What the task asks —
Read through the entries below and return each line with the word "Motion".
------------------------------------------------------------
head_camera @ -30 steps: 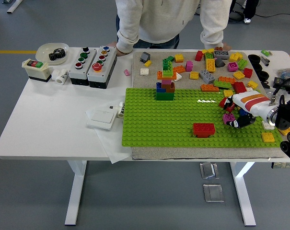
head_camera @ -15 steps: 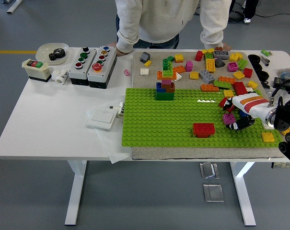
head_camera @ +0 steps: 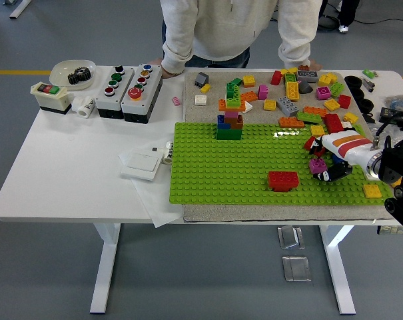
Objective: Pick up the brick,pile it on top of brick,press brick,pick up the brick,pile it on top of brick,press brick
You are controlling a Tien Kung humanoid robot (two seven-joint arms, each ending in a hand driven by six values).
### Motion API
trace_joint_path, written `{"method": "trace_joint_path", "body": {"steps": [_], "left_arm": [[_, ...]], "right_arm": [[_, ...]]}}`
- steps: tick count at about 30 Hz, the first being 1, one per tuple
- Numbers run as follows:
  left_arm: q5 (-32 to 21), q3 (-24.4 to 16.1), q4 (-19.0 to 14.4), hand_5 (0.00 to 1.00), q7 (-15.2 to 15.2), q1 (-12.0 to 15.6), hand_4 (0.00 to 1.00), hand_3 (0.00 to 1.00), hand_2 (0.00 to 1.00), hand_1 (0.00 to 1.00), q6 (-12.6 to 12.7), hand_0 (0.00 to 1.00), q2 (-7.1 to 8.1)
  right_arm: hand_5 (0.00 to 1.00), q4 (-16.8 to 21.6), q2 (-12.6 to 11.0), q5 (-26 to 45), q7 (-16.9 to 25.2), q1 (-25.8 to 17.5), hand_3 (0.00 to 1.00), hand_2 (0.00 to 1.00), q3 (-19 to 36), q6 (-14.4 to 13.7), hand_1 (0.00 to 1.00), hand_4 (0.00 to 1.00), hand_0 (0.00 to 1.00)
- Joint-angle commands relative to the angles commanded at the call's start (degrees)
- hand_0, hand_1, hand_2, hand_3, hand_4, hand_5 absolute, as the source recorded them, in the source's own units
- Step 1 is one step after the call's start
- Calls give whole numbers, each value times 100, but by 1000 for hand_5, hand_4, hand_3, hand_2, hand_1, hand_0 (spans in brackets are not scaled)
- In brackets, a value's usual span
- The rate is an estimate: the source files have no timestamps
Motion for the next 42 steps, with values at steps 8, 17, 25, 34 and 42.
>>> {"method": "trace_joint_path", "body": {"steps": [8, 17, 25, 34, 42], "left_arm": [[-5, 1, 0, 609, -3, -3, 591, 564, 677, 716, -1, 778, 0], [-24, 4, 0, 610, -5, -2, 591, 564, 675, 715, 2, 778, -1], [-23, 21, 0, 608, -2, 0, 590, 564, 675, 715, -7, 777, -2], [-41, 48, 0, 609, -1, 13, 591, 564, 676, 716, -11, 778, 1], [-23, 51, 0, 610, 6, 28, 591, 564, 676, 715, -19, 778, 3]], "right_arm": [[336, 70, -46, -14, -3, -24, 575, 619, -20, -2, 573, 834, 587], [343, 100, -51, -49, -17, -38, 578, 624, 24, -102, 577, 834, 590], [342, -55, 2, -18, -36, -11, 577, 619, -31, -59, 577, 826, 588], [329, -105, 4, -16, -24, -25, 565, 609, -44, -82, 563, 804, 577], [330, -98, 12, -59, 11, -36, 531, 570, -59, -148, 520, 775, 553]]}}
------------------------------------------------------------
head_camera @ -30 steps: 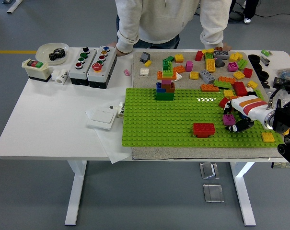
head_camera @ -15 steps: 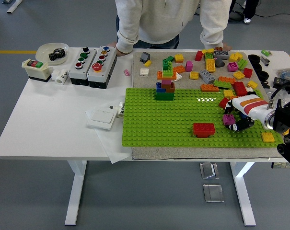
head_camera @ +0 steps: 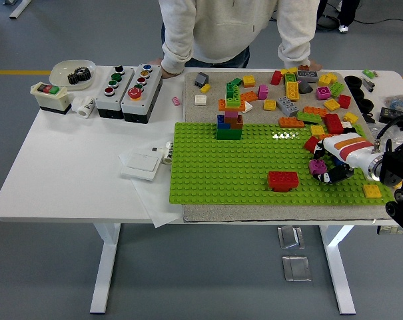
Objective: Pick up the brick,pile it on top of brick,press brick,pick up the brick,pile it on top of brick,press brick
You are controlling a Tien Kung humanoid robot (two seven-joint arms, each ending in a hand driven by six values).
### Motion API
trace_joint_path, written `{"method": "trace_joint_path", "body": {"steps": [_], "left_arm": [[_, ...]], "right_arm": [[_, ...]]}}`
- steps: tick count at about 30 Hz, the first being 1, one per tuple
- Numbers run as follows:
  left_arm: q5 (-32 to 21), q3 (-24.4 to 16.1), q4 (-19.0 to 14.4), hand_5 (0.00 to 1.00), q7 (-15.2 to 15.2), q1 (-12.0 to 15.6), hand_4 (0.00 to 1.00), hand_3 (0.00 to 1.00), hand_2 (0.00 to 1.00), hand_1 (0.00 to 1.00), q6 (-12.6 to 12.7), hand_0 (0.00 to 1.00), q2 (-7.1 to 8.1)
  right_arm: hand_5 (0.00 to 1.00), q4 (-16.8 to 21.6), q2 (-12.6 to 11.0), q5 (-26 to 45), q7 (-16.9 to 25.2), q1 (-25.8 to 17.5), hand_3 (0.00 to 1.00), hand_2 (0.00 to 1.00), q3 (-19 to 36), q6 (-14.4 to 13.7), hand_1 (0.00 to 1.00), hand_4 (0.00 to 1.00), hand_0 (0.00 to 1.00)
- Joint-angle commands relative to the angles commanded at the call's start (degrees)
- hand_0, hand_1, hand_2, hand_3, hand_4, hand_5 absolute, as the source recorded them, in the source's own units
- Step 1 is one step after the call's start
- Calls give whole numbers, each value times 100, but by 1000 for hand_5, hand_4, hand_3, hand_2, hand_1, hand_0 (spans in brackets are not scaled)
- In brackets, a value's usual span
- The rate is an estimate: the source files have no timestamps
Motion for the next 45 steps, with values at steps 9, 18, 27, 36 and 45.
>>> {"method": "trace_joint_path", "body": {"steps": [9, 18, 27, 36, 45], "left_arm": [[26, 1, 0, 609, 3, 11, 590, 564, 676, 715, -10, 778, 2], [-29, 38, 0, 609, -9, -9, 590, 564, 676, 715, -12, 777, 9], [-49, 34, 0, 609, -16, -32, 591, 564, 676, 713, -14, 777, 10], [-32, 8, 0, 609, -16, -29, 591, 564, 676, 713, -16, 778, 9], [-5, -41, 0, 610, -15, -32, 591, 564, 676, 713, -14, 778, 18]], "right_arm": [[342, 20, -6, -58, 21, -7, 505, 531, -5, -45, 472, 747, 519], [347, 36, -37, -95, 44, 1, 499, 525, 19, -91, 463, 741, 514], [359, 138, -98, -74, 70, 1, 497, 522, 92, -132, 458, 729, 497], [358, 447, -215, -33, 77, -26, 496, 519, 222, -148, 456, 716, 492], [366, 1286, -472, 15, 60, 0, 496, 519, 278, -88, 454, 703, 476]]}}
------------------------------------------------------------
Solution —
### Motion API
Motion for the next 42 steps, with values at steps 8, 17, 25, 34 and 42.
### Motion API
Motion for the next 45 steps, with values at steps 9, 18, 27, 36 and 45.

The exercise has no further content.